**Directions:**
An exact restatement of every record is required.

[Saved entries]
*** Block opens ***

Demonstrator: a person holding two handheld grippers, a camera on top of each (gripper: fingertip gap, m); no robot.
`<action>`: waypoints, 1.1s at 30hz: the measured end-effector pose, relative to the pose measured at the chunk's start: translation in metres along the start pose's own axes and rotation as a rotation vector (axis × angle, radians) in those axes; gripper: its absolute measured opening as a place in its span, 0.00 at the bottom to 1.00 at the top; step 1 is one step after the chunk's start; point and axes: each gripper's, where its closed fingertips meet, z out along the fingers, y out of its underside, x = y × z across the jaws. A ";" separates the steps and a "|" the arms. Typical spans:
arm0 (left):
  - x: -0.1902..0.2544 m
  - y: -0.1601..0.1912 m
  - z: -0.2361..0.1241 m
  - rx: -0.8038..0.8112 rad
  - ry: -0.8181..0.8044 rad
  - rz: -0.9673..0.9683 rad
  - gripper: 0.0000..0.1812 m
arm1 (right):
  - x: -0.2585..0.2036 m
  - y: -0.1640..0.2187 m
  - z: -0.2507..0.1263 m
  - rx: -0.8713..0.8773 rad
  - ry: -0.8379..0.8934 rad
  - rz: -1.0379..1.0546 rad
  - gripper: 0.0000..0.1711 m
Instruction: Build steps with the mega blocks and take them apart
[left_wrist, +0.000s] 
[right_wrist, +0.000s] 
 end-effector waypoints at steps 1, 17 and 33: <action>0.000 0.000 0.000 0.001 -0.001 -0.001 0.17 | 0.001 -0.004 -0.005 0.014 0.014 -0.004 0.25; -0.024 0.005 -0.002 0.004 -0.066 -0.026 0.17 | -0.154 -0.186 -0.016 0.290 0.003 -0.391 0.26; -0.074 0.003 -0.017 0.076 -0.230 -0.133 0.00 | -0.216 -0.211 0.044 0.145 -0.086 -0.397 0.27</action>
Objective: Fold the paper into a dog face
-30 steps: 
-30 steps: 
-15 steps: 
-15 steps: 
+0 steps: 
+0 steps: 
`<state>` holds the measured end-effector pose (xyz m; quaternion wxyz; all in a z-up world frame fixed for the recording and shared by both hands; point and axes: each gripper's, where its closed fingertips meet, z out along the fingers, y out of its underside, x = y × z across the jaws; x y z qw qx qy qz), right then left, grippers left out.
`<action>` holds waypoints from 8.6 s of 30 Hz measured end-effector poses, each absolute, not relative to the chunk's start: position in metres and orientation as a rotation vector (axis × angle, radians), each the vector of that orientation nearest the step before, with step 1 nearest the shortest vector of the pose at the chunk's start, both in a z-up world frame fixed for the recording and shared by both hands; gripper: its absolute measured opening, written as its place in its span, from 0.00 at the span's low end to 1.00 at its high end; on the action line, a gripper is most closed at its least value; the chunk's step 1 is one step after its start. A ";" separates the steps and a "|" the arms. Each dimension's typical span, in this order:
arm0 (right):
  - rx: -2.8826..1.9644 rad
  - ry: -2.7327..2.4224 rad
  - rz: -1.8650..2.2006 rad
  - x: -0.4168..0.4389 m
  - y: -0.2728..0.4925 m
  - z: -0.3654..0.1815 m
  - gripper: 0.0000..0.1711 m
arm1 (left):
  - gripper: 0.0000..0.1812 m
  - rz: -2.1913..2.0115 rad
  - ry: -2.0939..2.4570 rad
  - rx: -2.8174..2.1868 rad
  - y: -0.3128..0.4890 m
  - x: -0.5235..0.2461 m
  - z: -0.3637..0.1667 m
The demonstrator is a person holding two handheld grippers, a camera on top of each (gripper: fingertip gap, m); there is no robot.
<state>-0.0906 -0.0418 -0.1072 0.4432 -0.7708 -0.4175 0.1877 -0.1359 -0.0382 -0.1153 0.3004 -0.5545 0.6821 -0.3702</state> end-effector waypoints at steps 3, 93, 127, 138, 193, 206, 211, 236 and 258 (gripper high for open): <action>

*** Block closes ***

**Answer for this exercise:**
Demonstrator: a person holding two handheld grippers, a camera on top of each (gripper: fingertip gap, m); no robot.
`<action>`: waypoints, 1.1s at 30hz: the measured end-effector pose, relative to the pose measured at the chunk's start: translation in metres along the start pose's own axes and rotation as a rotation vector (axis × angle, radians) in those axes; gripper: its absolute measured opening as a place in its span, 0.00 at the bottom to 1.00 at the top; step 1 is one step after the chunk's start; point and axes: each gripper's, where its closed fingertips meet, z out along the fingers, y out of its underside, x = y × z across the jaws. A ";" separates the steps and a "|" the arms. Typical spans:
arm0 (left):
  - x: -0.1902..0.2544 m
  - y: -0.1601..0.1912 m
  - z: -0.2361..0.1241 m
  - rx: -0.8038..0.8112 rad
  - ry: -0.8181..0.8044 rad
  - rz: -0.9673..0.9683 rad
  - gripper: 0.0000..0.1812 m
arm1 (right):
  - x: -0.2585..0.2036 m
  - y: -0.1640..0.2187 m
  - z: -0.2507..0.1263 m
  - rx: -0.8713..0.8773 rad
  - ry: -0.8379..0.8934 rad
  - rz: -1.0379..1.0546 rad
  - gripper: 0.0000..0.1711 m
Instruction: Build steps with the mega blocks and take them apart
[left_wrist, +0.000s] 
[right_wrist, +0.000s] 
 end-effector waypoints at steps 1, 17 and 33: <action>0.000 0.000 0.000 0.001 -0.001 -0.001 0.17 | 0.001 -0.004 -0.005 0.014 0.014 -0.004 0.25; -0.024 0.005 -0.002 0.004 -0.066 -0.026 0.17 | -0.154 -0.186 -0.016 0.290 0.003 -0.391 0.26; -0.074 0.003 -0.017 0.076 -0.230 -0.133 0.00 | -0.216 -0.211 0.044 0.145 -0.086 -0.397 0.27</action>
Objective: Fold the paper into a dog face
-30 steps: 
-30 steps: 
-15 steps: 
-15 steps: 
+0 steps: 
+0 steps: 
`<state>` holds the measured end-effector pose (xyz m; quaternion wxyz; all in a z-up world frame fixed for the recording and shared by both hands; point and axes: each gripper's, where its closed fingertips meet, z out along the fingers, y out of its underside, x = y × z across the jaws; x y z qw qx qy qz), right then left, grippers left out.
`<action>` holds waypoints from 8.6 s of 30 Hz measured end-effector poses, each absolute, not relative to the chunk's start: position in metres and orientation as a rotation vector (axis × angle, radians), each the vector of that orientation nearest the step before, with step 1 nearest the shortest vector of the pose at the chunk's start, both in a z-up world frame fixed for the recording and shared by both hands; gripper: its absolute measured opening, written as its place in its span, from 0.00 at the span's low end to 1.00 at its high end; on the action line, a gripper is most closed at its least value; the chunk's step 1 is one step after its start. A ";" separates the steps and a "|" the arms. Each dimension's typical span, in this order:
arm0 (right):
  - rx: -2.8826..1.9644 rad
  - ry: -2.7327..2.4224 rad
  - rz: -1.8650..2.2006 rad
  - x: -0.4168..0.4389 m
  - y: -0.2728..0.4925 m
  - z: -0.3654..0.1815 m
  - gripper: 0.0000..0.1711 m
arm1 (left):
  - gripper: 0.0000..0.1812 m
  - rz: -2.1913..2.0115 rad
  - ry: -2.0939..2.4570 rad
  - rx: -2.8174..2.1868 rad
  - y: -0.3128..0.4890 m
  - x: -0.5235..0.2461 m
  - z: -0.3637..0.1667 m
The demonstrator is a person holding two handheld grippers, a camera on top of each (gripper: fingertip gap, m); there is no robot.
<state>-0.0906 -0.0418 -0.1072 0.4432 -0.7708 -0.4175 0.1877 -0.1359 -0.0382 -0.1153 0.3004 -0.5545 0.6821 -0.3702</state> end-effector waypoints at steps 3, 93, 127, 138, 193, 206, 211, 236 and 258 (gripper high for open): <action>

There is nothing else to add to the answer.